Tuesday, October 13, 2015: 10:30
213-A (Phoenix Convention Center)
H. Xu (Giner, Inc.), T. McCallum (Giner, Inc.), and S. S. Kocha (National Renewable Energy Laboratory)

In the ammonia industry, Haber-Bosch process leads to produce 500 million tons of nitrogen fertilizer per year, mostly in the form of anhydrous ammonia, ammonium nitrate, and urea. These fertilizers are responsible for up to 50% of worldwide crop yields and sustain one-third of the Earth's population 1. However, the conventional Haber–Bosch process for ammonia synthesis requires high pressure and temperature (up to 300 atm and 500°C) and is extremely energy-intensive. Typically, 8,000-12,000 kWh of energy is required to produce one ton of ammonia (kWh/ton ammonia) 2.

In this work, we have developed an energy-efficient electrochemical approach for ammonia synthesis that utilizes an ion-exchange membrane (IEM) as the electrolyte and selected metal nanomaterials as the catalysts.  At the anode the hydrogen oxidation reaction (HOR) takes place releasing protons and electrons. Protons transport through the PEM and reach the cathode where nitrogen is reduced to ammonia with the participation of protons and electrons. At the cathode, highly active and selective nanostructured catalysts are incorporated for enhanced nitrogen reduction reaction (NRR).

Our preliminary experiments demonstrate that more than 10-3 mmol/h-cm² (active membrane area) NH3 production rate was achieved at ambient pressure and 80 °C, which is one order of magnitude higher than typically reported 3. The calculated highest hydrogen conversion is 18%, comparable with typical conversion 14% for the single stage Haber–Bosch process. Since the conversion via the proposed approach is achieved at ambient pressure and 80°C, its overall energy consumption (kWh/ton ammonia) is much lower than that for the Haber–Bosch process.
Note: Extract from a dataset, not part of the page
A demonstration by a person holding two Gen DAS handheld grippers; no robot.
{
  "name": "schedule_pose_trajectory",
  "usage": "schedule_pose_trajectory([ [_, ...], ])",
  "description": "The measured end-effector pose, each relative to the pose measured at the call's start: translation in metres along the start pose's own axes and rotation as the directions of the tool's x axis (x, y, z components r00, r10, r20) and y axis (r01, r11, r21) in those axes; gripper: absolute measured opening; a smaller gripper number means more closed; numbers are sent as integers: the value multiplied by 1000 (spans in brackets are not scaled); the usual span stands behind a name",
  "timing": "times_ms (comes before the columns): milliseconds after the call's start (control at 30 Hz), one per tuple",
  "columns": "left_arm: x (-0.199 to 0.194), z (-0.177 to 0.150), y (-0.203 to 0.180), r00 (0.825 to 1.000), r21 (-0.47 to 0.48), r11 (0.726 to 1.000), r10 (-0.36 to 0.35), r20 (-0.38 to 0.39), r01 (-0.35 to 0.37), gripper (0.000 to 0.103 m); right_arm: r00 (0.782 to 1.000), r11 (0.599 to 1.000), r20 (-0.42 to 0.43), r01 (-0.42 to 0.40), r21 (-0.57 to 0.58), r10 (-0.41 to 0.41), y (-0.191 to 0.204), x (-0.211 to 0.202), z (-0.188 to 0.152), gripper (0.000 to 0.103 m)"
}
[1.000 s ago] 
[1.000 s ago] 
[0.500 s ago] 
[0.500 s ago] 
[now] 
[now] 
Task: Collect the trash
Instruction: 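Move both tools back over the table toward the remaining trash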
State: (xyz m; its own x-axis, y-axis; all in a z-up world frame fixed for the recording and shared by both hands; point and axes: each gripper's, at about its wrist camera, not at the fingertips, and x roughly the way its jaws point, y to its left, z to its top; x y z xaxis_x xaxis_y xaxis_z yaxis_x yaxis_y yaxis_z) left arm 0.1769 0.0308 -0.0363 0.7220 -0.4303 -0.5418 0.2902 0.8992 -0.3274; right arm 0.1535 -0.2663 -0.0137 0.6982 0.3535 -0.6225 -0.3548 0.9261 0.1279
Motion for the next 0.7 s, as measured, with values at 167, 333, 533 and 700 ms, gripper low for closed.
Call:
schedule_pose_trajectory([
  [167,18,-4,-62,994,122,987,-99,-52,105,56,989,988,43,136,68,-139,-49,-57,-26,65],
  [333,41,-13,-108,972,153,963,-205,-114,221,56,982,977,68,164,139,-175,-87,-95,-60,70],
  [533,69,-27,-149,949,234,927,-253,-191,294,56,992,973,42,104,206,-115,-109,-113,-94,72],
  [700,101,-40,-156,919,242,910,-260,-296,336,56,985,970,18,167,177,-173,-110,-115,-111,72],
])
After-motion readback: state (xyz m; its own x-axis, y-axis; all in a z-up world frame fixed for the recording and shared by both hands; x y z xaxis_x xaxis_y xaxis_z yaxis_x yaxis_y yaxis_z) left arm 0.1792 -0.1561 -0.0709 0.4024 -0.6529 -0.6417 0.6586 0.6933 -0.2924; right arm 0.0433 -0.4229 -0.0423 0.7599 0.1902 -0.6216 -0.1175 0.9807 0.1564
The application of nanostructured high-efficiency NRR catalysts in this work will further enhance the hydrogen conversion and energy efficiency for electrochemical ammonia synthesis.


1. Appl, M., Ammonia, in Ullmann's Encyclopedia of Industrial Chemistry, Wiley-VCH (2006).

2. Smil, V., Enriching the Earth: Fritz Haber, Carl Bosch, and the Transformation of World Food Production, The MIT Press, Cambridge, MA, 2001, ISBN 0-262-19449-X.

3.Amar, A, R. Lan, C.T.G. Petit, and S. Tao, “Solid-state electrochemical synthesis of ammonia: a review,” J. Solid State Electrochem., 15, 1845-1860 (2011).

Acknowledgement: The financial support is from the USDA under the Contract Grant No. 2014-33610-21933.